* _WHAT YOU SHOULD DO_
Take every line from the data that has the word "denim" in it.

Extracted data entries
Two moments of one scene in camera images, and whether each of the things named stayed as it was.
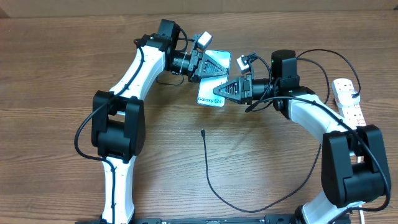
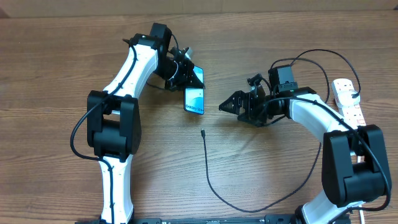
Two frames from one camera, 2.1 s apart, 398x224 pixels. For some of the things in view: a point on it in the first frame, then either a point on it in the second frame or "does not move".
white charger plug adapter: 346,99 does not move
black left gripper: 195,71 → 187,78
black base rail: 270,219 does not move
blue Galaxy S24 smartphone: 206,94 → 194,97
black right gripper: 242,93 → 249,99
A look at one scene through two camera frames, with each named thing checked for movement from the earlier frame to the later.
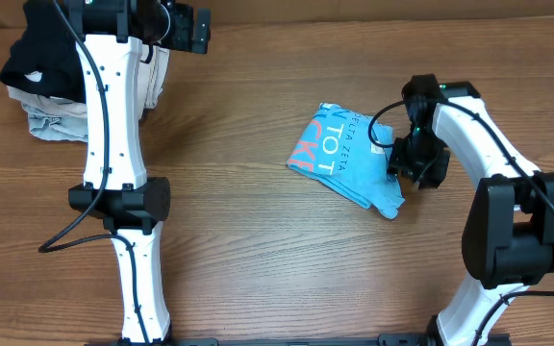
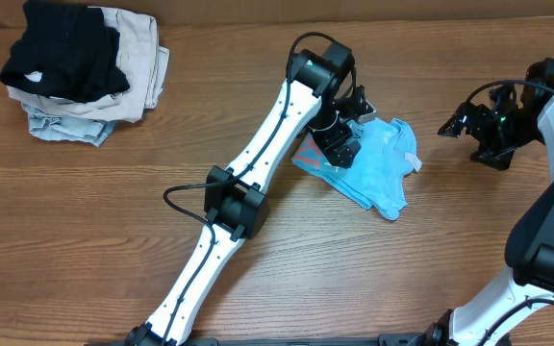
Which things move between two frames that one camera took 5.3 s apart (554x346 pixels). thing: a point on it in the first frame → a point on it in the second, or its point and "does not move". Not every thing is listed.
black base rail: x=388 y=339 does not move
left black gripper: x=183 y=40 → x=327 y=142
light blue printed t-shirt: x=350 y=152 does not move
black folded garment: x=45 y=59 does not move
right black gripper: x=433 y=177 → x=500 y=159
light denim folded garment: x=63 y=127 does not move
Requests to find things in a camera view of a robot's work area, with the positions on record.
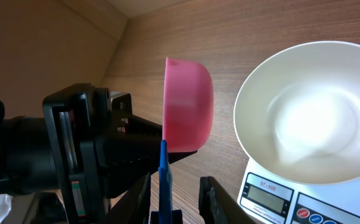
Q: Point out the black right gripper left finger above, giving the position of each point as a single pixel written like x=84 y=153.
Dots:
x=134 y=206

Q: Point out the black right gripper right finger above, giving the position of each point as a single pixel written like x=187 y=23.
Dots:
x=216 y=206

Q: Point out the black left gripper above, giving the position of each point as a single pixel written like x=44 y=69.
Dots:
x=98 y=156

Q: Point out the pink scoop with blue handle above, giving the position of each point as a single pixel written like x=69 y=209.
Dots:
x=188 y=107

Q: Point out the white digital kitchen scale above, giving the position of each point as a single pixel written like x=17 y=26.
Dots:
x=271 y=199

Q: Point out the white round bowl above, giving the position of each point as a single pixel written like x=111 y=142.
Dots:
x=298 y=113

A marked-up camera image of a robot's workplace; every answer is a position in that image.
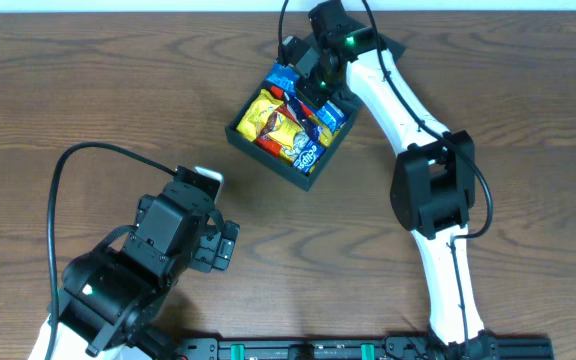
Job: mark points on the yellow snack packet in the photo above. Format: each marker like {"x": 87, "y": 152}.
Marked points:
{"x": 257, "y": 115}
{"x": 282, "y": 129}

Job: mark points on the yellow Hacks candy bag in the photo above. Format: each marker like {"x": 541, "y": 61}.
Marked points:
{"x": 301, "y": 138}

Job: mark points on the dark green box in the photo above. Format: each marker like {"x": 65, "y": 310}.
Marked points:
{"x": 351, "y": 47}

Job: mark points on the blue snack bar wrapper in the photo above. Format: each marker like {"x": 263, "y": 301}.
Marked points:
{"x": 286, "y": 79}

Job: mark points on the dark blue snack bar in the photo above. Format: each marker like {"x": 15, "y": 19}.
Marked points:
{"x": 302, "y": 115}

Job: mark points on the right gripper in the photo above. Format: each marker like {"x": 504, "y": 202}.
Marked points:
{"x": 307, "y": 87}

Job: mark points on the blue Eclipse mint box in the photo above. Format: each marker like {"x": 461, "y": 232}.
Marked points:
{"x": 308, "y": 157}

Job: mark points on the red candy bag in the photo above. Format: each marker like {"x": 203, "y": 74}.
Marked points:
{"x": 267, "y": 143}

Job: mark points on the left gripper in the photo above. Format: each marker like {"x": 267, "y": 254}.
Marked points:
{"x": 216, "y": 245}

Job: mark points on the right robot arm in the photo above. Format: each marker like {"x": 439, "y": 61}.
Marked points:
{"x": 437, "y": 193}

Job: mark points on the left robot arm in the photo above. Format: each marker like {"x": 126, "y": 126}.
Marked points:
{"x": 111, "y": 294}

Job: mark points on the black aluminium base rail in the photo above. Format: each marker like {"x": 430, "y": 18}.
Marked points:
{"x": 368, "y": 348}

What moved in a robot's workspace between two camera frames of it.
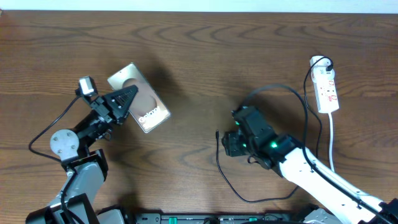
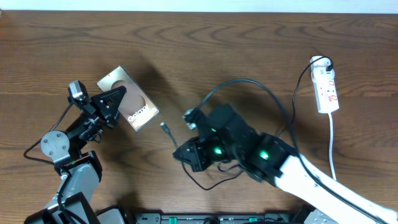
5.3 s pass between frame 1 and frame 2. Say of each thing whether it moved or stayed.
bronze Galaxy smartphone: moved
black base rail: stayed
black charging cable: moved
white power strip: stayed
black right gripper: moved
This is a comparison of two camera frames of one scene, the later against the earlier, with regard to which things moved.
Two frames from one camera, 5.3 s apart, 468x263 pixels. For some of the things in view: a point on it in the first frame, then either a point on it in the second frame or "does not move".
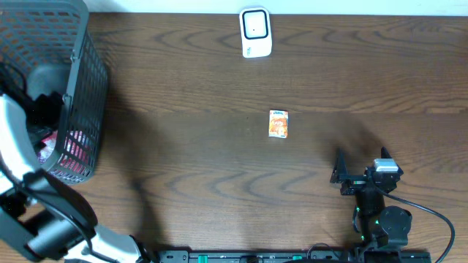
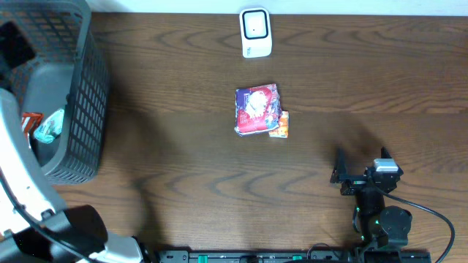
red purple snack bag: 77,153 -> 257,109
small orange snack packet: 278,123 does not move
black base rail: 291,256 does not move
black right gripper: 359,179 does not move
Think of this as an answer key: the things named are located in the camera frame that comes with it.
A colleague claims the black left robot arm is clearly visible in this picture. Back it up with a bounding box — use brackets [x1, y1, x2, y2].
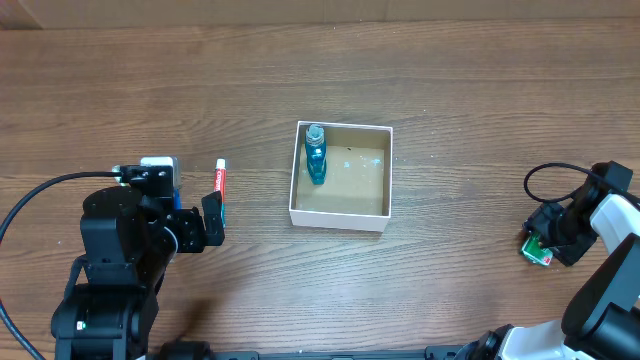
[51, 186, 224, 359]

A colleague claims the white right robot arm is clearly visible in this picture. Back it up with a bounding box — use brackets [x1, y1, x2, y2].
[455, 194, 639, 360]

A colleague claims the green Dettol soap bar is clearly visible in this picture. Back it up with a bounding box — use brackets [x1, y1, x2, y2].
[520, 232, 553, 266]

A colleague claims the teal Listerine mouthwash bottle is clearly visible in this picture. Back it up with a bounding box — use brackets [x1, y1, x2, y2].
[305, 124, 327, 185]

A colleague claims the Colgate toothpaste tube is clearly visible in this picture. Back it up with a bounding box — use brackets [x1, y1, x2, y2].
[214, 158, 227, 226]

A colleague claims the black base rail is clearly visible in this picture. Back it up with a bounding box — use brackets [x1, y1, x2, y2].
[149, 340, 481, 360]

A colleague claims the blue disposable razor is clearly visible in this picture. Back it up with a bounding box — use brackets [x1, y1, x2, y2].
[173, 189, 182, 210]

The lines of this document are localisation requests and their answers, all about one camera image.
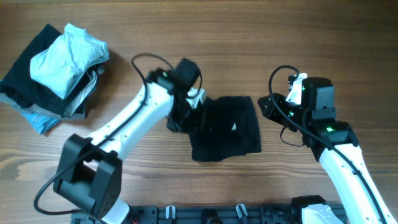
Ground black polo shirt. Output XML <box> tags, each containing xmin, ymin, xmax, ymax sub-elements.
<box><xmin>189</xmin><ymin>96</ymin><xmax>262</xmax><ymax>162</ymax></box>

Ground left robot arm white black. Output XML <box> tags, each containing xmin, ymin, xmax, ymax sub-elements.
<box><xmin>53</xmin><ymin>68</ymin><xmax>206</xmax><ymax>223</ymax></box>

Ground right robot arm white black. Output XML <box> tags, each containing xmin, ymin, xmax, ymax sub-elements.
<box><xmin>257</xmin><ymin>93</ymin><xmax>396</xmax><ymax>223</ymax></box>

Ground light blue folded shirt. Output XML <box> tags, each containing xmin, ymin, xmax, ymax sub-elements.
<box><xmin>29</xmin><ymin>24</ymin><xmax>109</xmax><ymax>100</ymax></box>

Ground blue denim jeans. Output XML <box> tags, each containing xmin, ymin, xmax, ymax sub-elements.
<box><xmin>20</xmin><ymin>112</ymin><xmax>60</xmax><ymax>135</ymax></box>

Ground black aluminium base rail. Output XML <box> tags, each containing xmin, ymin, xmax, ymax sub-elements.
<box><xmin>70</xmin><ymin>203</ymin><xmax>348</xmax><ymax>224</ymax></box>

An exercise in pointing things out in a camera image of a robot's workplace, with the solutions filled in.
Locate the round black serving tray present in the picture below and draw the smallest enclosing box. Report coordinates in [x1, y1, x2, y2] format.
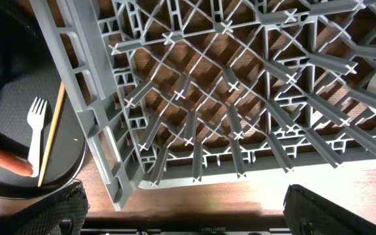
[0, 1, 87, 199]

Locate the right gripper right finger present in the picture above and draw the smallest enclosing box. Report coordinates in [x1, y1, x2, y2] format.
[283, 184, 376, 235]

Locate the white plastic fork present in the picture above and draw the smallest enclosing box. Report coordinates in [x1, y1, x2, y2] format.
[27, 97, 48, 178]

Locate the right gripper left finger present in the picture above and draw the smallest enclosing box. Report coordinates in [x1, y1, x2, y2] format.
[0, 181, 89, 234]

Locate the wooden chopstick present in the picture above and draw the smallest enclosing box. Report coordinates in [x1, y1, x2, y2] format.
[37, 82, 65, 187]

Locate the orange carrot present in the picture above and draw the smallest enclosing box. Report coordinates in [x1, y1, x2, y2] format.
[0, 149, 33, 177]

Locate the grey dishwasher rack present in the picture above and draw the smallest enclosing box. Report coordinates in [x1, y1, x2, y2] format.
[31, 0, 376, 210]

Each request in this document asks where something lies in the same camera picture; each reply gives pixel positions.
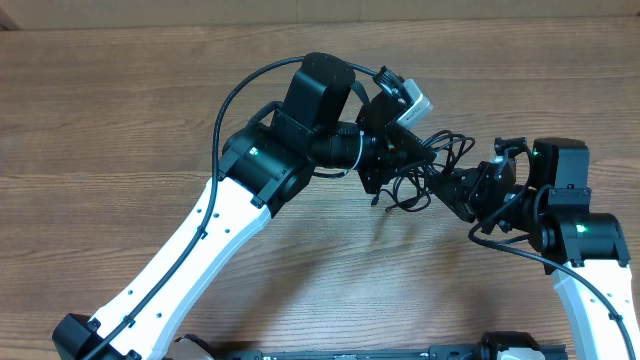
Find thick black usb cable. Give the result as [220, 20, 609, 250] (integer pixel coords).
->
[370, 159, 441, 214]

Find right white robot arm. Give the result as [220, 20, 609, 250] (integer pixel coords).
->
[426, 137, 639, 359]

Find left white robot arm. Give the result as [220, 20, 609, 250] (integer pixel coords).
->
[52, 52, 435, 359]

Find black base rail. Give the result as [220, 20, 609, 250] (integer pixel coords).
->
[172, 330, 569, 360]

* _EXERCISE ANSWER_
light denim folded garment: x=63 y=127 does not move
Ground blue denim jeans. Output XML <box> tags, each containing xmin, ymin, xmax, ymax sub-elements.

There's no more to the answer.